# Data block
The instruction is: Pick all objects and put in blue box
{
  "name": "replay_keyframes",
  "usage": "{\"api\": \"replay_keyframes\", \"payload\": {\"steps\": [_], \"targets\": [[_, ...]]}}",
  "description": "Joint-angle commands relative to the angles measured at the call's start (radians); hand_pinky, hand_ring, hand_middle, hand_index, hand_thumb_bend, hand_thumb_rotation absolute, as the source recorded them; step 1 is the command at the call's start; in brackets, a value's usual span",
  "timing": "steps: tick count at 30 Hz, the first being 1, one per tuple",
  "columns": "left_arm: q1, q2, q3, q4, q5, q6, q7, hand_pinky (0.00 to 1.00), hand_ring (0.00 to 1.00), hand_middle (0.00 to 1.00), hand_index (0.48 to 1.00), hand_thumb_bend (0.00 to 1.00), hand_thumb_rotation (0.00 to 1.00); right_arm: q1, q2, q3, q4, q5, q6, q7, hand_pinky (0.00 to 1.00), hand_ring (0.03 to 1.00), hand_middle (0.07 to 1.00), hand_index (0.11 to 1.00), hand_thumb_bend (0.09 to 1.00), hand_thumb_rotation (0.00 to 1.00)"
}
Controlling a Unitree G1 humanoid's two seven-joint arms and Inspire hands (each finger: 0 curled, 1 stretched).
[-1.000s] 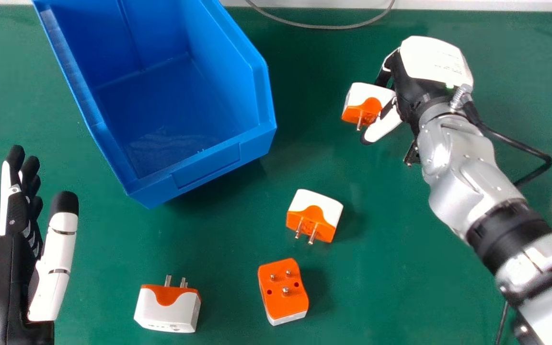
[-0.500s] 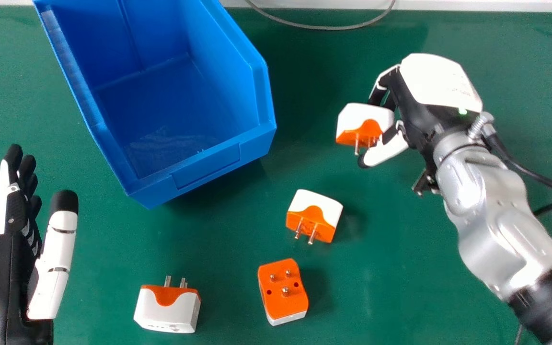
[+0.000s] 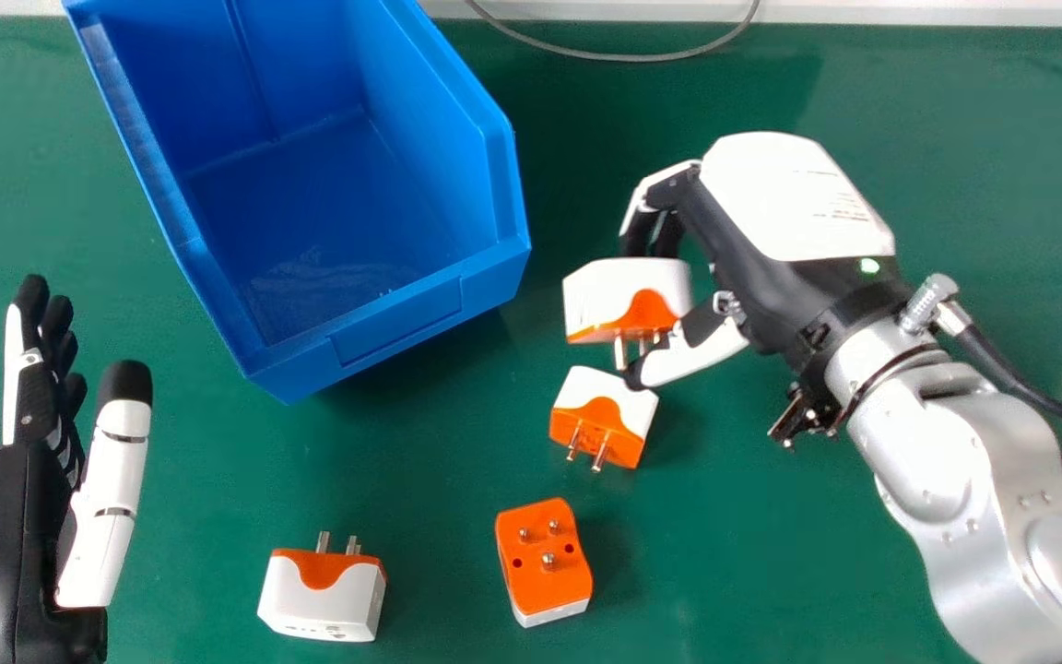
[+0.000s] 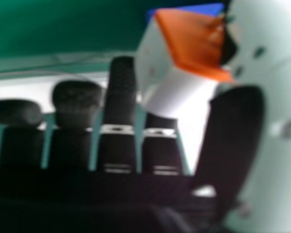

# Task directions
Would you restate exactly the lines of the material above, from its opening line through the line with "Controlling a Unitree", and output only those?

# Reply
The instruction is: Pick all objects and put in blue box
{
  "name": "replay_keyframes",
  "usage": "{\"api\": \"replay_keyframes\", \"payload\": {\"steps\": [_], \"targets\": [[_, ...]]}}",
  "description": "Joint-angle commands relative to the angles measured at the call's start (radians); hand_pinky, hand_ring, hand_middle, hand_index, hand_thumb_bend, hand_thumb_rotation absolute, as the source recorded them; step 1 is the command at the call's start; in brackets, a value's usual span",
  "timing": "steps: tick count at 30 Hz, the first being 1, one per tuple",
  "columns": "left_arm: q1, q2, q3, q4, q5, q6, q7, hand_pinky (0.00 to 1.00), hand_ring (0.00 to 1.00), hand_middle (0.00 to 1.00), hand_index (0.48 to 1.00), hand_thumb_bend (0.00 to 1.00), hand_thumb_rotation (0.00 to 1.00); right_arm: q1, q2, q3, q4, q5, q6, q7, hand_pinky (0.00 to 1.00), hand_ring (0.03 to 1.00), hand_middle (0.07 to 1.00), hand_index (0.11 to 1.00), hand_thumb_bend (0.09 to 1.00), hand_thumb_rotation (0.00 to 1.00)"
}
Controlling a Unitree G1 humanoid's two seven-joint arms and Inspire hands (each finger: 0 curled, 1 stretched).

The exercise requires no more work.